İGDAŞ, İstanbul’un dört yanını doğal gaz boru hatlarıyla adeta örmüş durumda. 25 bin kilometre hat uzunluğuna sahip İgdaş’ın, çelik hat uzunluğu 2 bin kilometrenin üzerinde. 16 milyon İstanbulluya verdiğimiz hizmetin aksamaması bizim için en önemli öncelik. Dolayısıyla hatlarımızda oluşabilecek en ufak bozulmanın erken tespiti için Boru İçi Denetleme Robotu’nu geliştiriyoruz. TÜBİTAK ve RUTE işbirliğiyle yürüttüğümüz, uzaktan kontrol edilebilen bu robot, çelik hatların içinde 24 saat çift yönlü gezip içerden anlık görüntü alabiliyor. Sensörleri sayesinde çelik hat üzerindeki bozulma ve hasarların yerlerini tespit edebiliyor. Böylelikle doğal gaz kaçaklarının önüne geçiliyor. Daha da önemlisi, tüm bu özellikler olası bir deprem öncesinde risklerin analiz edilmesini mümkün kılıyor. Sorun önceden tespit edilebildiği için çözüm de erken gelecek; böylece bir deprem durumunda İstanbul’un yeniden doğal gaza ulaşma süresi hızlanacak. Esas itibariyle bu yüksek teknoliye sahip robotlar hâlihazırda sadece ABD’de var ve bu hizmet dünyaya kiralanıyor. Projemiz tüm fazlarıyla hayata geçtiğinde, Türkiye bu teknolojiyi üreten ikinci ülke konumunda olacak.

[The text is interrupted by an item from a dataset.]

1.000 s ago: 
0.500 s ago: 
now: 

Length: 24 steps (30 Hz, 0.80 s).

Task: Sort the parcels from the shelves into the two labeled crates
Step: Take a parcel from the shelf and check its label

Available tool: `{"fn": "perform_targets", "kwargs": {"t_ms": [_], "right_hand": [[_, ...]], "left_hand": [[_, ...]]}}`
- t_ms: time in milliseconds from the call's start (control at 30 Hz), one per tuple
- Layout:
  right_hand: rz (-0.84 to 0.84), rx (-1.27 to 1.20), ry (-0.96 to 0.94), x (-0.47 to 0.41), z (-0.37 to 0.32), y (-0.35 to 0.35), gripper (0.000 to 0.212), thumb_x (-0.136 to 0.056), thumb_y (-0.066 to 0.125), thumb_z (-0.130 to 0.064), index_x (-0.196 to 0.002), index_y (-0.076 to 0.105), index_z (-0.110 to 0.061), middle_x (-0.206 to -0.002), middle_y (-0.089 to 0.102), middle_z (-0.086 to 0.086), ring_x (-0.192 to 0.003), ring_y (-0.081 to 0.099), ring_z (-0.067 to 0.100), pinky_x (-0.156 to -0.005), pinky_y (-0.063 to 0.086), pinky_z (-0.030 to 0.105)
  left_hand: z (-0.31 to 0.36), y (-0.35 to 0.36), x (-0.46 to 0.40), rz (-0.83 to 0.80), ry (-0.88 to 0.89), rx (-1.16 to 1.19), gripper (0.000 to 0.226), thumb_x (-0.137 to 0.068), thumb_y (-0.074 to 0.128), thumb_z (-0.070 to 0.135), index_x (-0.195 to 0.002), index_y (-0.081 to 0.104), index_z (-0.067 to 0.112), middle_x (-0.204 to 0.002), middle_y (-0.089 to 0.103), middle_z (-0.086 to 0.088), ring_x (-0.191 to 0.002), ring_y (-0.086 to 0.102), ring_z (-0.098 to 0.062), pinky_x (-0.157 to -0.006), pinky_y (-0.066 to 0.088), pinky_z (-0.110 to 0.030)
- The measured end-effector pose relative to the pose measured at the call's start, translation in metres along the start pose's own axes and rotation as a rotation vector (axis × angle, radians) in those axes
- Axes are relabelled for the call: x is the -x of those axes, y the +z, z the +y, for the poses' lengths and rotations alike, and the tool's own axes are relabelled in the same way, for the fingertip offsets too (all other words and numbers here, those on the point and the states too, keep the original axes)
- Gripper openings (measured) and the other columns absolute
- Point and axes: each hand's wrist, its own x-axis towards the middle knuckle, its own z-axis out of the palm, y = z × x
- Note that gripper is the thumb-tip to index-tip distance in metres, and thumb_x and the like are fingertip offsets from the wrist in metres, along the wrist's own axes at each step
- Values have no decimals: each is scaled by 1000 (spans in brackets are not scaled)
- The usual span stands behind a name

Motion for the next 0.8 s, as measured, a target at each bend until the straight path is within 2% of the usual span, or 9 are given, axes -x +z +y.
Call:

Deprem demişken, üzerinde çalıştığınız projelerden biri olan deprem erken uyarı sistemi projenizden de bahseder misiniz?

Olası risklerin etkilerini proaktif bir yaklaşımla azaltmayı çok önemsiyoruz. Meselelere bu çerçevede yaklaşıyoruz. Dolayısıyla İstanbul’da bir deprem olması durumunda, doğal gaz kaynaklı ikincil felaketlerin önüne geçmek için yeni ve çok değerli bir projeye başladık. İsmi, Fiberoptik (FO) Tabanlı Deprem Erken Uyarı Sistemi Geliştirilmesi Projesi. Aslında İGDAŞ’ın bir Deprem Erken Uyarı Sistemi var. Mevcuttaki sistemimiz erken uyarı sinyallerini Kandili Rasathanesi’ne ait cihazlardan alıyor. Üzerinde çalıştığımız projede, erken uyarı sinyallerinin FO kablolar kullanılarak üretilmesi amaçlanıyor. Yani Marmara Denizi tabanında bulunan mevcut FO kablolarını, erken uyarı sensörü olarak kullanmayı hedefliyoruz. Projeyle, Kandilli Rasathanesi’nden gelen veriler yaklaşık 6-10 saniye daha erken alınacak. Böylelikle mevcut sistemin doğal gazı kapatma süresi kısalacak. Özetle olası deprem sonrası yaşanabilecek doğal gaz kaynaklı ikincil felaketlerin önüne geçmek için önemli kazanımlar elde edilecek. FO kabloların Marmara Denizi altında bulunan fay hatları güzergâhında yer alması, her 10 metrede bir sensör özelliği göstermesi, haberleşme için ekstra bir üniteye ihtiyaç olmaması projenin katma değerini artırıyor. Ayrıca FO sensörlerden alınan veriler sadece doğal gaz şebekesinde değil metro, tren, elektrik şebekesi, petrol hatları, su hatları, büyük veri altyapıları, büyük endüstriyel işletmeler gibi birçok farklı sektör ve alanda kullanılabilecek.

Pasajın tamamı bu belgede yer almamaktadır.